- GIVEN DATA
╔══

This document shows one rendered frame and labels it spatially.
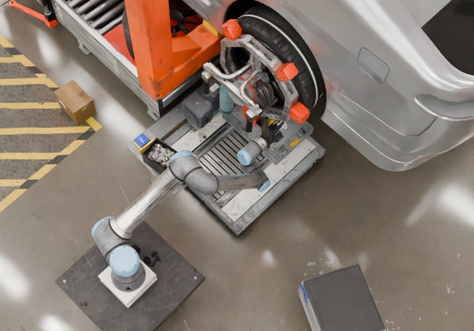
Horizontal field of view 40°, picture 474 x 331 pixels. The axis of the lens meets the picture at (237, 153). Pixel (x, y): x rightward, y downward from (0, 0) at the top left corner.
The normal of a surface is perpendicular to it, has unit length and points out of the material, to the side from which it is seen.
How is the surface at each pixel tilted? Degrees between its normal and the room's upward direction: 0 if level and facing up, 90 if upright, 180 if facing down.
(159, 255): 0
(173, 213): 0
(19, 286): 0
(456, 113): 14
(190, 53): 90
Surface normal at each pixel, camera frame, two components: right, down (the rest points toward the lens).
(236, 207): 0.04, -0.44

╚══

- EXERCISE REQUIREMENTS
Both the first line of the records above and the line containing "Horizontal field of" belong in the copy; please return them and every line between, exactly, minus the pictures.

- WRITTEN RESPONSE
This document shows one rendered frame and labels it spatially.
Horizontal field of view 40°, picture 474 x 331 pixels. The axis of the lens meets the picture at (237, 153). Pixel (x, y): x rightward, y downward from (0, 0) at the top left corner.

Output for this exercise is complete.